- Watanobbi
- Interactive map of Watanobbi
- Coordinates: 33°16′8″S 151°25′34″E﻿ / ﻿33.26889°S 151.42611°E
- Country: Australia
- State: New South Wales
- City: Central Coast
- LGA: Central Coast Council;
- Location: 3 km (1.9 mi) N of Wyong;

Government
- • State electorate: Wyong;
- • Federal division: Dobell;

Area
- • Total: 1.9 km^{2} (0.73 sq mi)

Population
- • Total: 3,774 (2011 census)
- • Density: 1,990/km^{2} (5,140/sq mi)
- Postcode: 2259
- Parish: Munmorah
Suburbs around Watanobbi
| Warnervale | Warnervale | Warnervale Wyong |
| Wyong | Watanobbi | Wyong |
| Wyong | Wyong | Wyong |

= Watanobbi =

Watanobbi is a suburb of the Central Coast region of New South Wales, Australia. It is part of the local government area, and is part of the Warnervale development precinct. Watanobbi is almost entirely surrounded by the Porters Creek wetlands, which goes to the Tuggerah Lakes catchment, located just west of Tuggerah Lake.

==History==

Although many believed the name's origin was Aboriginal, with the old Wyong Shire council originally claiming it meant "hills surrounded by water", since Watanobbi was almost entirely surrounded by wetlands, the Geographic Names Board later confirmed there was no Aboriginal significance to the name, with the two most likely sources being a corruption of the Japanese surname Watanabe, ascribed to a friend of well-travelled pioneer Albert Warner, or a comment made by early landowner Allan Chapman about the "nobby" shape of the surrounding terrain, have been suggested.
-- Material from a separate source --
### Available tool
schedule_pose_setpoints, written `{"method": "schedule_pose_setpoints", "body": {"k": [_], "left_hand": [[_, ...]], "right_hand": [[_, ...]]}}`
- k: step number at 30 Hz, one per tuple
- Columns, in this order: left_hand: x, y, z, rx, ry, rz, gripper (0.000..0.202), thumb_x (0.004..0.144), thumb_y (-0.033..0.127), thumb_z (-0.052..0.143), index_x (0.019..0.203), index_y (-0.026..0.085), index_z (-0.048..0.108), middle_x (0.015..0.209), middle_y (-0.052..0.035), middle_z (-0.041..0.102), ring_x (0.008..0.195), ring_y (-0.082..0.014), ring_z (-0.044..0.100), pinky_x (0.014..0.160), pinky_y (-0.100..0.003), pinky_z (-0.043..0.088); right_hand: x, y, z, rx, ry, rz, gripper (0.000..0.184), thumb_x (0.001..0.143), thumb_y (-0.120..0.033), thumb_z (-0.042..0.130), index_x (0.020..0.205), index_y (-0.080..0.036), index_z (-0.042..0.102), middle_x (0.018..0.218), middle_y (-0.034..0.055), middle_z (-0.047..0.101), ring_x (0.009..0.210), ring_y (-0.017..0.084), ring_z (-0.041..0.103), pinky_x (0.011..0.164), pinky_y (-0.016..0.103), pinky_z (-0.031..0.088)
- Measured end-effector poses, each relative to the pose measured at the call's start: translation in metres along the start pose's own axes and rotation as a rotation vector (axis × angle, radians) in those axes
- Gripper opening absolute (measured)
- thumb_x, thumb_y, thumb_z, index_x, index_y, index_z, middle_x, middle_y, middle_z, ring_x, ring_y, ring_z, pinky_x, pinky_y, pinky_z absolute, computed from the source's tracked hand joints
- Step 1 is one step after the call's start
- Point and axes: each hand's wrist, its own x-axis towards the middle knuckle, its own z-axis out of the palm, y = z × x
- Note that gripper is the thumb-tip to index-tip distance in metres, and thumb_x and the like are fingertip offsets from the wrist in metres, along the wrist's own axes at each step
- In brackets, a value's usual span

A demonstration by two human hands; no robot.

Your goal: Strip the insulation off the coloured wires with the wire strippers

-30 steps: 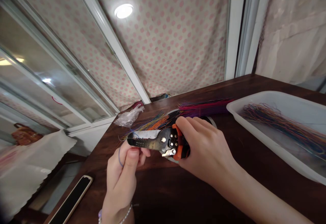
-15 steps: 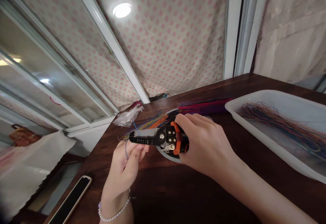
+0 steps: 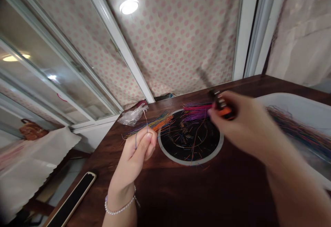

Landowners, claiming they were the butt of rude jokes and that the suburb's house prices had remained static relative to other areas, attempted unsuccessfully to have the name changed to Chapman Gardens in early 2002.

Watanobbi in the last decade also, has seen the removal of grazing livestock and horses to make way for the local Community Centre. Watanobbi also used to hold two legs of the locally famous Watagan Stages car rally; now modern housing occupy those dirt roads. During its most popular days as "the largest Home Show outside of Sydney" Watanobbi boasted outside public toilets, a Commonwealth Bank lending office and as many as five different home builders offices on site. These included Masterton Homes and AVJennings.